Multitask learning for automated COVID 19 diagnosis and severity assessment using CT scans
Guoqing Bao*, Huai Chen, Tongliang Liu, Guanzhong Gong, Yong Yin, Lisheng Wang, Xiuying Wang*, "COVID-MTL: Multitask Learning with Shift3D and Random-weighted Loss for COVID-19 Diagnosis and Severity Assessment", Pattern Recognition, 2021, 108499, ISSN 0031-3203, https://doi.org/10.1016/j.patcog.2021.108499.
* Corresponding authors.
The following python libraries are required:
pytorch, cv2, radiomics, pydicom, sklearn, skimage, matplotlib, pandas, scipy, tensorflow and keras
We provide the segmented CT lung volumes (about 7GB, *.dtm and *.dcm; losslessly compressed) and corresponding extracted CT lung features (9 MB; radiofeatures.csv) of the COVID-19 cohort (1329 cases) under the "data" folder. The preprocessed dataset were obtained from the raw data (http://ictcf.biocuckoo.cn/HUST-19.php; about 300GB - 400GB) using proposed unsupervised segmentation method. All of the preprocessed data has corresponding clinical features and outcomes (Patients.xlsx).
The framework is composed of unsupervised lung segmentation, data preprocessing pipeline, feature extractioin, multitask learning model (3D CNN with Shift3D and Random-weighted loss), see more details in our paper: https://www.sciencedirect.com/science/article/pii/S0031320321006750
A classical method that widely used in Kaggle competition for lung segmentation has been improved. Given the Kaggle method was based on thresholding, there are some under-segmentation especially in COVID-19 infected areas, the contours of the initial segmentation results were refined in this algorithm.
The segmented results were aligned under same bounding box and saved as compressed file (see folder for our compression and de-compression algorithm)
The features were extracted from segmented lung volumes. There are two types of feature extractors, i.e., radiomics (FeatureExtractor.py), HOG (HOGFeatureExtractor.py), supports both DICOM and NII formats. Note: the extracted features were used for enhancement of the multitask learning model (which composed of two network branches, i.e., 3D CNN branch, and feed-forward branch)

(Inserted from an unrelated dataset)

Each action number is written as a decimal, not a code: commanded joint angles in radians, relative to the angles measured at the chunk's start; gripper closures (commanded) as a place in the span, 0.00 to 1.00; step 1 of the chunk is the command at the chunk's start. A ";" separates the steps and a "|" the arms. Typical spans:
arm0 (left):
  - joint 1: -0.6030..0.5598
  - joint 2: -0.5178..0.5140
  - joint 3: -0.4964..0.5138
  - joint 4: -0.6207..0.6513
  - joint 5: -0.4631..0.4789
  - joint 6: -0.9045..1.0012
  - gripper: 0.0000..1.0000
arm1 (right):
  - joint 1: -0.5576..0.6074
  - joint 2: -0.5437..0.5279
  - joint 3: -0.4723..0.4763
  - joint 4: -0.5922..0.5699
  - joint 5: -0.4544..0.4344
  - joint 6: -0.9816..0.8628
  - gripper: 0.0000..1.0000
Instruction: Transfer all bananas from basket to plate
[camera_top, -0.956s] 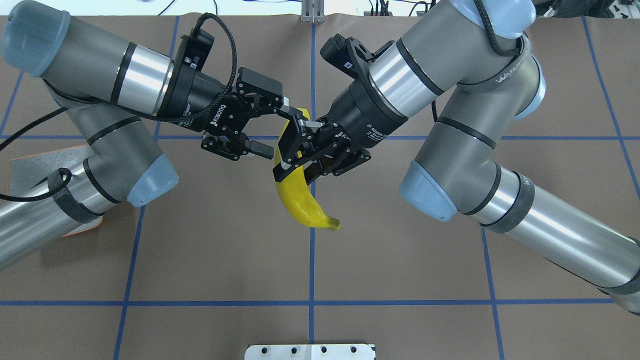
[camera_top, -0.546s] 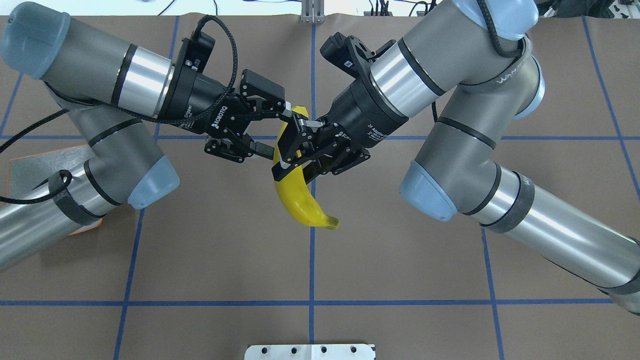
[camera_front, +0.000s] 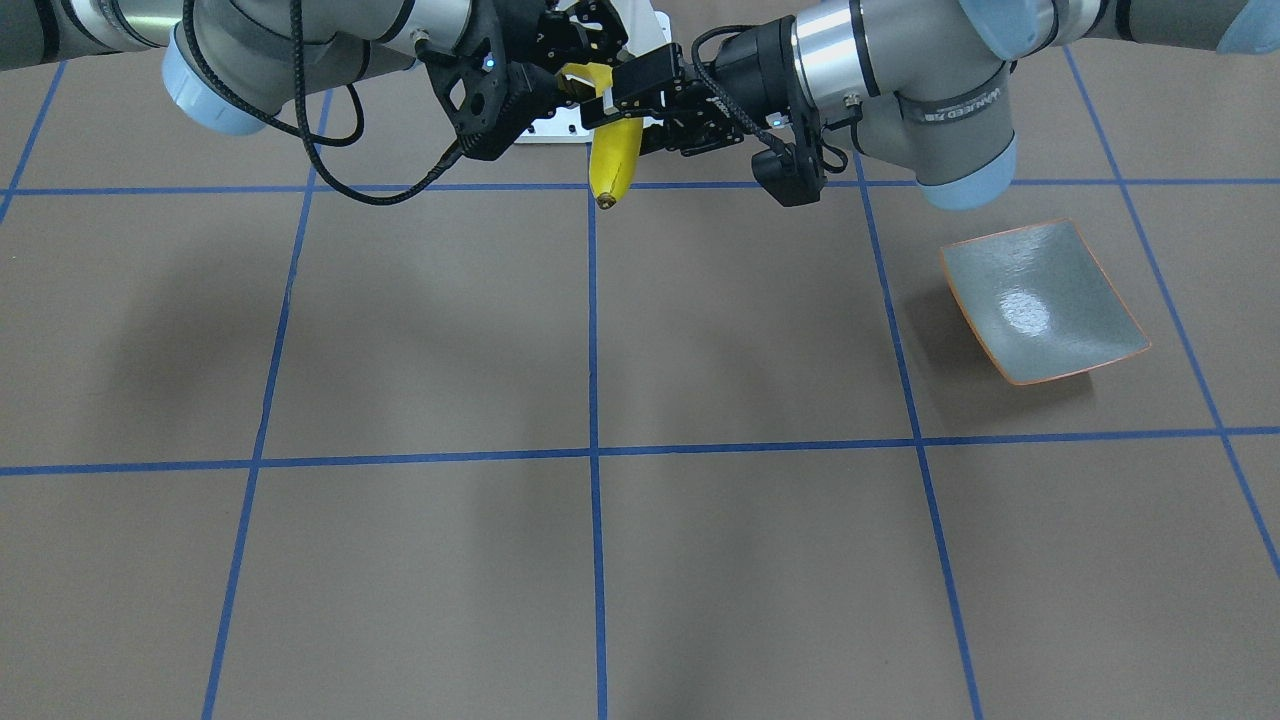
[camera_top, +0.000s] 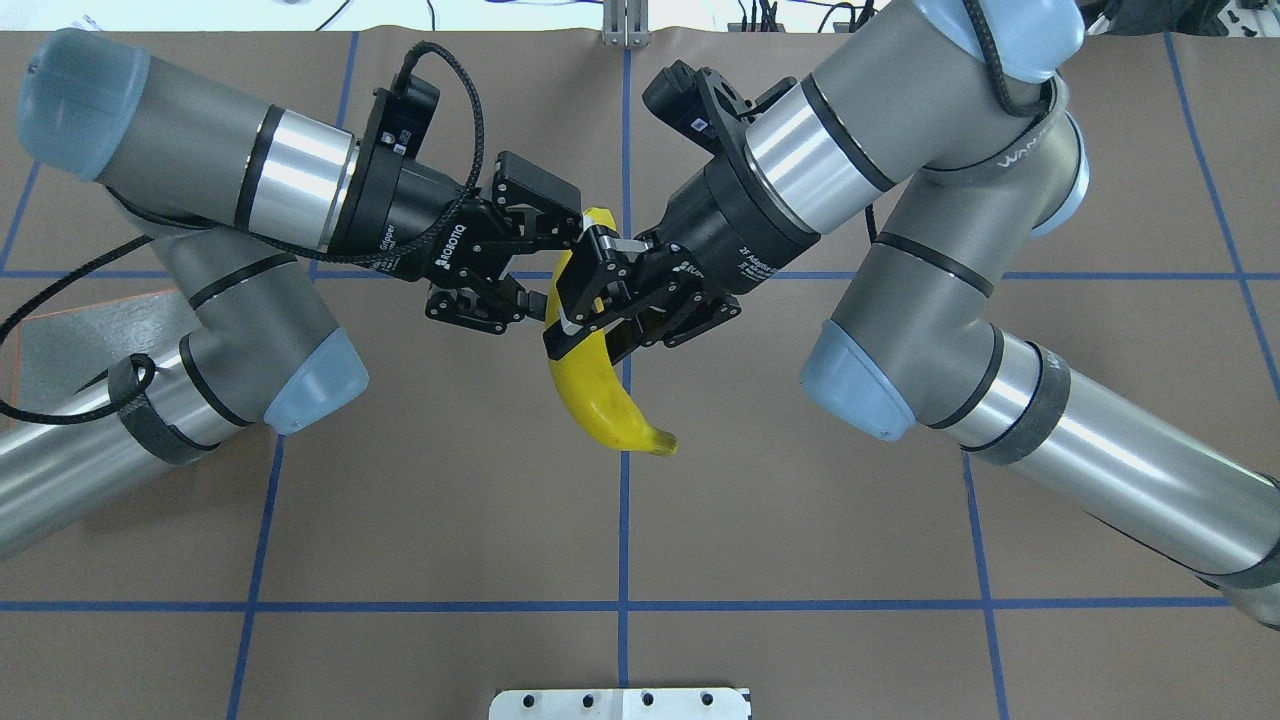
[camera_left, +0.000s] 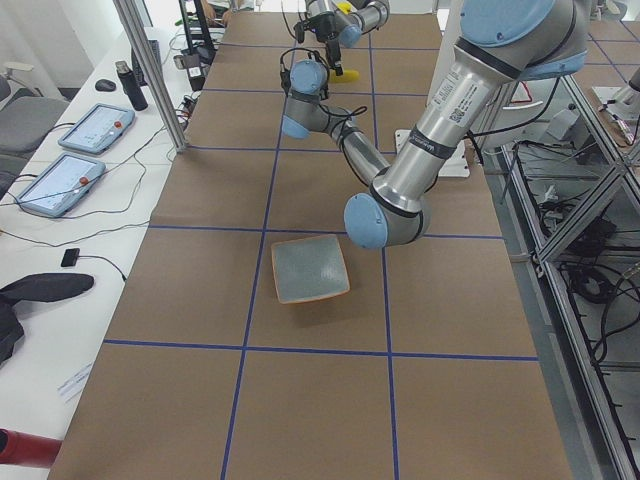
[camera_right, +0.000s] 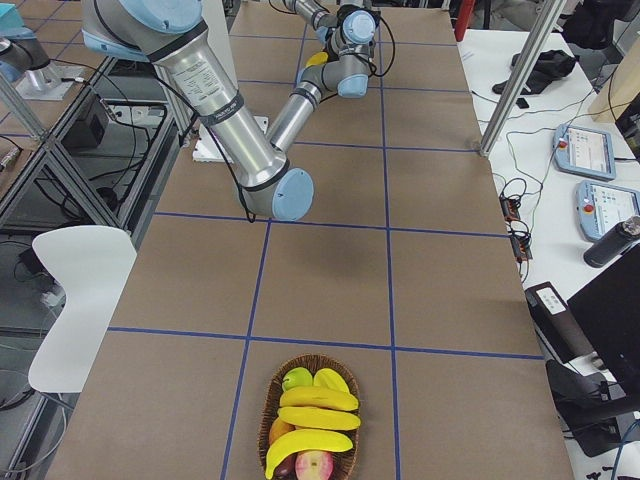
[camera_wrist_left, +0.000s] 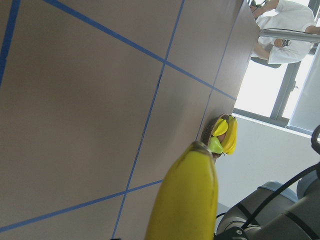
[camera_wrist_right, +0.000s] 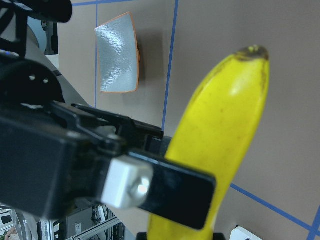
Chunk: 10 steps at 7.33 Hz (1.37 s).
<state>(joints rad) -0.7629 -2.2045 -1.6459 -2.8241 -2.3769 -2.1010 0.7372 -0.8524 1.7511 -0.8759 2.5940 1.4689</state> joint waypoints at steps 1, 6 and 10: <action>0.002 0.000 0.000 -0.015 0.004 -0.001 0.24 | 0.002 -0.002 -0.001 0.015 0.000 0.004 1.00; 0.002 0.012 -0.009 -0.032 0.004 0.001 1.00 | 0.002 -0.002 0.001 0.031 0.000 0.004 1.00; 0.002 0.028 -0.032 -0.031 0.004 -0.016 1.00 | 0.002 -0.008 0.002 0.055 -0.015 0.002 0.00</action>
<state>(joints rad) -0.7608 -2.1785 -1.6727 -2.8549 -2.3731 -2.1095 0.7395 -0.8582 1.7523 -0.8338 2.5901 1.4713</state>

The proposed model in the paper, which composed of two network branches, i.e., 3D CNN branch, and feed-forward branch. The Shift3D module was proposed to speed up the convergence of 3D CNN branch and improve the accuracy performance, and the Random-weighted loss was proposed to enhance the joint learning performance (learning three tasks, including diagnosis and severity assessment, simutaneously).
The real-time 3D augmentation method that used in COVID-MTL (ShiftNet3D is the SqueezeNet3D with Shift3D).
Single task models (COVID-SingleTask.py), 3D CNN models, i.e., ResNet3D, SqueezeNet3D and DeCovNet (a method published previously for COVID-19 detection), and two machine learning models (COVID-ML.py) were used as comparisons.
Performance measurements and results visualization.